# What is required
From the entries below, return exactly the lines beginning at the one that contains "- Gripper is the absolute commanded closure" and ending at the one that contains "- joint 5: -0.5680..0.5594", both of them included, and only those lines.

# Task data

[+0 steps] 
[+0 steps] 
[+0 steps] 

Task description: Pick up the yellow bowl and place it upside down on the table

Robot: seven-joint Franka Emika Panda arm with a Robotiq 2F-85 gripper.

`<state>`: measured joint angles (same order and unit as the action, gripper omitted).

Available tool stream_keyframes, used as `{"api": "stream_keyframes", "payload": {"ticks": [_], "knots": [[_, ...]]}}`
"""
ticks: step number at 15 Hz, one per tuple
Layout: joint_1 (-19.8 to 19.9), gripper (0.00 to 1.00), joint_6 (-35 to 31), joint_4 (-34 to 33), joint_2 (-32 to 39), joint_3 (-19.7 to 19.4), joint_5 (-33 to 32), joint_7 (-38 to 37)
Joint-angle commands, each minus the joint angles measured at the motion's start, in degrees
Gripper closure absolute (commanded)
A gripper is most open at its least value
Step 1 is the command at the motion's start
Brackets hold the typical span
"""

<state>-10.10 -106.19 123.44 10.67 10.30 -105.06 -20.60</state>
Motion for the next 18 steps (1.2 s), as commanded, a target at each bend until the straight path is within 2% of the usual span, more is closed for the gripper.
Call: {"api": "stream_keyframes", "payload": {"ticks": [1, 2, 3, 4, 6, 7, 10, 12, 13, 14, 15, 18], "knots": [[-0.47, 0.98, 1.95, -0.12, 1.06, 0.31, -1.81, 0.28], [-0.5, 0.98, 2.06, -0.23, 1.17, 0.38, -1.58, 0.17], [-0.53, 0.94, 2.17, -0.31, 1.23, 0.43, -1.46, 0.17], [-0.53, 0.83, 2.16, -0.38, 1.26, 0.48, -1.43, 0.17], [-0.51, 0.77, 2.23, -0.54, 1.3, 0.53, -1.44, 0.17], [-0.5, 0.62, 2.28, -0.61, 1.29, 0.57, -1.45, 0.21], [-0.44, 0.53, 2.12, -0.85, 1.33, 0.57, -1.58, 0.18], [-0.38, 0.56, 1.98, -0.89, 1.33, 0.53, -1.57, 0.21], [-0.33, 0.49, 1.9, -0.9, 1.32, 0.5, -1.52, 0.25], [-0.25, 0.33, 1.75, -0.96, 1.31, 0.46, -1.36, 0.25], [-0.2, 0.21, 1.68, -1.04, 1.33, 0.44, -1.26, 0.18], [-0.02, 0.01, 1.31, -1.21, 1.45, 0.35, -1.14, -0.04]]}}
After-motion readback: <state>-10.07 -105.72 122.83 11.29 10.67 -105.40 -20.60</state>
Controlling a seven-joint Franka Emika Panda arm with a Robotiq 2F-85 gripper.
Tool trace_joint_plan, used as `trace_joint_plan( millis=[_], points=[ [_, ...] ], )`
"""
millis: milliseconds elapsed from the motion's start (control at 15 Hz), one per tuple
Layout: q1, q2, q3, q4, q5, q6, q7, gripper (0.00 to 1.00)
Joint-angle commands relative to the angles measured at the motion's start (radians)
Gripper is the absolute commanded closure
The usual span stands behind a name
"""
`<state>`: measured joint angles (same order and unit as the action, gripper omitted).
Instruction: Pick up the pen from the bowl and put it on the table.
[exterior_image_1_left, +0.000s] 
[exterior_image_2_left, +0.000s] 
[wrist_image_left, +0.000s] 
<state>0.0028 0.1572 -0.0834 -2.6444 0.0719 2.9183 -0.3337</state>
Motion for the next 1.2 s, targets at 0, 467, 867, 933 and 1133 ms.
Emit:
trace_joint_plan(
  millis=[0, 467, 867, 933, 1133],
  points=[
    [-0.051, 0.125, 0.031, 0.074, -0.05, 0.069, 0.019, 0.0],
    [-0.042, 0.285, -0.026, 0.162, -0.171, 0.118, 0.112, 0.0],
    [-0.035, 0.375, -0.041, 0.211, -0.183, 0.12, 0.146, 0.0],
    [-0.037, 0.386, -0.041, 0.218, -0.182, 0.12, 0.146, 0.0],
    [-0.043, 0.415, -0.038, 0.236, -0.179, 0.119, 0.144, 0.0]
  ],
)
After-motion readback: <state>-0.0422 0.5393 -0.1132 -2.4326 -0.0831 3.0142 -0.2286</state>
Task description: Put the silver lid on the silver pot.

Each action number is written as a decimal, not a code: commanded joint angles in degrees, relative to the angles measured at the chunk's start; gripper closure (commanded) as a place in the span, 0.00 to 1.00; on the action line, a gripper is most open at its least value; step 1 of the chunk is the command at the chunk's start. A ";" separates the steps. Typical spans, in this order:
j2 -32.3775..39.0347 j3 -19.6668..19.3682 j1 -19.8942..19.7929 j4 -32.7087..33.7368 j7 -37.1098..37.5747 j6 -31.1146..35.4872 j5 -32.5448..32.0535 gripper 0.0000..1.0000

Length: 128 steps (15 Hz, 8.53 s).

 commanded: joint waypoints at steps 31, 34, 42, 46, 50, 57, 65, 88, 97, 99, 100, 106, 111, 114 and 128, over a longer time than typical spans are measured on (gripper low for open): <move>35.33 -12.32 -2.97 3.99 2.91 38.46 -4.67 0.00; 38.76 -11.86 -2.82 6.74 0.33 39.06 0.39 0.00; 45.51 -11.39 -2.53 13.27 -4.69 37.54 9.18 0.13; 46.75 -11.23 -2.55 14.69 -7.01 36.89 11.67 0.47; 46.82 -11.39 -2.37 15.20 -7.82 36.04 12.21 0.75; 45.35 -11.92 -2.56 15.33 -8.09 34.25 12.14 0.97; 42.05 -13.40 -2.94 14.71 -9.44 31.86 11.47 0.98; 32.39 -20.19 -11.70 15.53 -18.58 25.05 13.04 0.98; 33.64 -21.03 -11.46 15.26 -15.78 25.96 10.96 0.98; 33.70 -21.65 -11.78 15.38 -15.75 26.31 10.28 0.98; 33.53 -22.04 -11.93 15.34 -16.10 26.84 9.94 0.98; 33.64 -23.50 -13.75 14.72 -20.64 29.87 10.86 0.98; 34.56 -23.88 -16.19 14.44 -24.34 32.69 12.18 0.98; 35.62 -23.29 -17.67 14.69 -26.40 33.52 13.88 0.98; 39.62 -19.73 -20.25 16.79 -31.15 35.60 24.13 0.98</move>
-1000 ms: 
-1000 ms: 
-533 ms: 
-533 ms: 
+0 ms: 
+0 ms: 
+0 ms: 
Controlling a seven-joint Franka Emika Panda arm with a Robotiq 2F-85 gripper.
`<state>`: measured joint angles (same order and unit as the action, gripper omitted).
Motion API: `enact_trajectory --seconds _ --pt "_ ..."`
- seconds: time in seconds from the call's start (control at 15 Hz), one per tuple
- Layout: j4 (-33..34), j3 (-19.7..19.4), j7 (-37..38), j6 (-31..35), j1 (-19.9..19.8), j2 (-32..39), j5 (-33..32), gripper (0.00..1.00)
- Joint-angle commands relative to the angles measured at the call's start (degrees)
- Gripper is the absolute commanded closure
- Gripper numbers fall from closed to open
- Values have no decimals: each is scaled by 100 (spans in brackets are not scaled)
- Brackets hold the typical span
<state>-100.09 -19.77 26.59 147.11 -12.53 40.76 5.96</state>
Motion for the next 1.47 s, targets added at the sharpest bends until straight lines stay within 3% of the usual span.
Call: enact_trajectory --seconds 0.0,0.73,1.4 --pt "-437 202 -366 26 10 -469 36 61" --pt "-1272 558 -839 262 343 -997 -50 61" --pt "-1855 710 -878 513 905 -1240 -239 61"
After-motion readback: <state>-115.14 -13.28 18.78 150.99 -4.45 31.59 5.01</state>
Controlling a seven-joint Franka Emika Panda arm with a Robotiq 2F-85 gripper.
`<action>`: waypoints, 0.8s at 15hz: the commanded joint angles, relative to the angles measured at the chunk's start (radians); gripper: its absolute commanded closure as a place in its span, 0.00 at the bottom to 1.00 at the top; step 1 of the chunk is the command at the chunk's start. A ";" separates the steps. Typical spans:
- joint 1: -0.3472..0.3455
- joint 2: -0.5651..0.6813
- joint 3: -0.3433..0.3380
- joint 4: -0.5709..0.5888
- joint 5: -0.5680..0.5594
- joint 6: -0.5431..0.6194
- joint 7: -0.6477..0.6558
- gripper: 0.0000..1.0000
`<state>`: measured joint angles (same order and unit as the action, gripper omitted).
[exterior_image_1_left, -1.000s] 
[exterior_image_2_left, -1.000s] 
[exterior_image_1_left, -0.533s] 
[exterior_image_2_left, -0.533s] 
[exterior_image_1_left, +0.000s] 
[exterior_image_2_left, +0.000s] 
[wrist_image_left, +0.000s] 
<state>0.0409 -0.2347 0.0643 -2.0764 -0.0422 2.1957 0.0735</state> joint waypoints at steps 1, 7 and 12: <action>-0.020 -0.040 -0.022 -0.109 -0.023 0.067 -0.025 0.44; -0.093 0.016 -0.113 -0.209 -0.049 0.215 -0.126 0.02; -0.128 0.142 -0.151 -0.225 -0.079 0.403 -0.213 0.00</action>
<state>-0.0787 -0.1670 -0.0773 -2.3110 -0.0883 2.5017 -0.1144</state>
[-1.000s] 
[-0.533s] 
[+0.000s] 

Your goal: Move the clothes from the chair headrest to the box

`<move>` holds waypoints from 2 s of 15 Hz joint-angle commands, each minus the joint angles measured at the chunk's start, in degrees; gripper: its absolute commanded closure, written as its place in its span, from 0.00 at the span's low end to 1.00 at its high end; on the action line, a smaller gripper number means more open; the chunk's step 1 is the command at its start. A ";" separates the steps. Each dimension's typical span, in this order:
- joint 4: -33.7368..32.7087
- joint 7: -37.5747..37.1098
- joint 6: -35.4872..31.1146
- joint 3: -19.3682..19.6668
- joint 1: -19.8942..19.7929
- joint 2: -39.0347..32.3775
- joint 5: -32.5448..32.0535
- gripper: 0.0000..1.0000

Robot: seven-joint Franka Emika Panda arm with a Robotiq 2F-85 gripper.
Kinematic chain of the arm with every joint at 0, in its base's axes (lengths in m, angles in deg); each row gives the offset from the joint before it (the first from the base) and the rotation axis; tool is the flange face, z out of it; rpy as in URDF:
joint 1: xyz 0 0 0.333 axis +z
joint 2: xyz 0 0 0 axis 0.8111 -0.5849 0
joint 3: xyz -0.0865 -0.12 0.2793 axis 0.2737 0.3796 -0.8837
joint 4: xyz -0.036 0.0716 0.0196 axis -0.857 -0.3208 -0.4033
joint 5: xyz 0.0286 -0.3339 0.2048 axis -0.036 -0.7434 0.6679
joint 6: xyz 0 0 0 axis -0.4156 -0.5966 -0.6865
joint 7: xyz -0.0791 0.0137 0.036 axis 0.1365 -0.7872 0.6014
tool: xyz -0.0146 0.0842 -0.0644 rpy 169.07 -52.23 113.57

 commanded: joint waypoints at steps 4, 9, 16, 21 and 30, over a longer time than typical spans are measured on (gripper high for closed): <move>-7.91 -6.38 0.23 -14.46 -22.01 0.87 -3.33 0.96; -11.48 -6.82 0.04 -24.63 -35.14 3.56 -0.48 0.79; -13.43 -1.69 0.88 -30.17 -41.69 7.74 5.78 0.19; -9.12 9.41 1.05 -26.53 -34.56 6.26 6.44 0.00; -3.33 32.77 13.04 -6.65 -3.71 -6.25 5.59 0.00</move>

# Response box
- Gripper is the absolute commanded closure
- Gripper numbers fall from closed to open
- Values have no decimals: each is scaled by 100 (spans in brackets are not scaled)
- Brackets hold the typical span
<state>-100.09 -19.77 26.59 147.11 -12.53 40.76 5.96</state>
Motion for the next 1.47 s, targets added at the sharpest bends until straight lines stay within 3% of the usual span.
Call: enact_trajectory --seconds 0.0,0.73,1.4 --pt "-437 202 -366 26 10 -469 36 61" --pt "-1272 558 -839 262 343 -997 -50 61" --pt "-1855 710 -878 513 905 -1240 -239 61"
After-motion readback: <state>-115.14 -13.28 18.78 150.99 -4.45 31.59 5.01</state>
Controlling a seven-joint Franka Emika Panda arm with a Robotiq 2F-85 gripper.
`<action>`: waypoints, 0.8s at 15hz: the commanded joint angles, relative to the angles measured at the chunk's start (radians); gripper: its absolute commanded closure as a place in its span, 0.00 at the bottom to 1.00 at the top; step 1 of the chunk is the command at the chunk's start. A ";" separates the steps. Typical spans:
- joint 1: -0.3472..0.3455
- joint 2: -0.5651..0.6813
- joint 3: -0.3433..0.3380
- joint 4: -0.5709..0.5888
- joint 5: -0.5680..0.5594

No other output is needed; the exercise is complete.